Author by: Harroche A*
Article Type: Case Report
Published: January, 2020
Journal Name: Research in Pediatrics & Neonatology
Abstract: Acquired Hemophilia A is a very rare disease in children but may be life-threatening. We report the case of a 5-year-old child, without any bleeding history. He presented a severe bleeding episode after a circumcision. The blood loss was important, with a hemoglobin rate at 54g/L, requiring a transfusion. The first biological assessment of hemostasis lead to the suspected diagnosis of congenital hemophilia (FVIII=4%), but factor VIII infusions were inefficient. Identification of a specific inhibitor against factor VIII rectified the diagnosis: it was an acquired hemophilia A. No underlying infectious, autoimmune or neoplastic disease was found. Interestingly, he has family history of immune disease: his brother has a juvenile arthritis and his father a Sjogren syndrome. Clinical evolution was favorable after treatment by recombinant activated factor VII (Novoseven®).

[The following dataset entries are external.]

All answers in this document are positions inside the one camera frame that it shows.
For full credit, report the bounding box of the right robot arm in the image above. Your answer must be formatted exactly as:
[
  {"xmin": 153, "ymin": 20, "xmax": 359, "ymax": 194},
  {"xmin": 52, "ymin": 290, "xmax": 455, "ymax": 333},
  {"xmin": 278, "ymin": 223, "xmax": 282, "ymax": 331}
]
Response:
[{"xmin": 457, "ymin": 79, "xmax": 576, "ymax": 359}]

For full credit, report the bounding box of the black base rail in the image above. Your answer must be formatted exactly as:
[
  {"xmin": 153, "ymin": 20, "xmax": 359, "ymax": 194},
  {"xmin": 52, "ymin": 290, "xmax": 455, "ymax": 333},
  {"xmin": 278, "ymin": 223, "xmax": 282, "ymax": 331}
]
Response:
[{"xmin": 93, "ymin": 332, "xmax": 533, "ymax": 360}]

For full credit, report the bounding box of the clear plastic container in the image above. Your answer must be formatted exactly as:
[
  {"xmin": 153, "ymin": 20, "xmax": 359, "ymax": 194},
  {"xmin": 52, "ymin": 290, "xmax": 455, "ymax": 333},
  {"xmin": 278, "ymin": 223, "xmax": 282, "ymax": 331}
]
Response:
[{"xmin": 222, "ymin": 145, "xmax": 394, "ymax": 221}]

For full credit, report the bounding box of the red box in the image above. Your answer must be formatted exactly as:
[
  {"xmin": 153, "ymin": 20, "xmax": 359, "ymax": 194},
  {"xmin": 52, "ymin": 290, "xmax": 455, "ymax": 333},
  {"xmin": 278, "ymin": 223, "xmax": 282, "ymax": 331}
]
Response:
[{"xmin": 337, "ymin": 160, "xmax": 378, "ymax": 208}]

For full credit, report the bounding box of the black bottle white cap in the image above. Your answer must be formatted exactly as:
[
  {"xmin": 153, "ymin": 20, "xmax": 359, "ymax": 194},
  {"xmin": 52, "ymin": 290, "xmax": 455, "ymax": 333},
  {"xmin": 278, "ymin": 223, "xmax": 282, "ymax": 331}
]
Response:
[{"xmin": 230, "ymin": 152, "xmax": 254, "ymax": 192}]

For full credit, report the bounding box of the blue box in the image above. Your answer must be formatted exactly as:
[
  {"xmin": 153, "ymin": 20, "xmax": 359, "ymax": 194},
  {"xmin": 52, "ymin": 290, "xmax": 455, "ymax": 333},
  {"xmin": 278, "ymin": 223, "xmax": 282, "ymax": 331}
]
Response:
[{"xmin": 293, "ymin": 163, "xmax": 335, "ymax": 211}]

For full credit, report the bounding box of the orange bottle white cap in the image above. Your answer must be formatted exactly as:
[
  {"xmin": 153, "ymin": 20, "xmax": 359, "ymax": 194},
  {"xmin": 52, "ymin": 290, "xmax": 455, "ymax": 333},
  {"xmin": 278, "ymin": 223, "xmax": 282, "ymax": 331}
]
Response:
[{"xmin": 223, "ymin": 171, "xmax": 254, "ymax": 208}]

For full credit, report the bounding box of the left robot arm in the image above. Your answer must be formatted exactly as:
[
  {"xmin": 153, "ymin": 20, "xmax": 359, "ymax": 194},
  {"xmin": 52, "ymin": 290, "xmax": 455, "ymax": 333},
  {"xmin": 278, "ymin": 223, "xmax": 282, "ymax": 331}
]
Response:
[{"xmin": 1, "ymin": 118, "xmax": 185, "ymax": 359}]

Afterwards, he has two bleeding episodes: a large post-venous puncture hematoma, and a post-traumatic hemarthrosis of the knee, efficiently treated by Novoseven®. An immunosuppressive treatment started then: he received a first line therapy of corticoids without any effect on the inhibitor level. A second line therapy with rituximab was attempted, with a greater efficacy. The inhibitor level is now below 1 BU/ml, and the factor VIII level is 120%. This case highlights the difficulties of diagnosing acquired hemophilia A in childhood. Due to its rarity, this condition was first not recognized. Concerning immunosuppressive therapy, this case is the second case of the pediatric literature in this indication that proves efficacy of rituximab.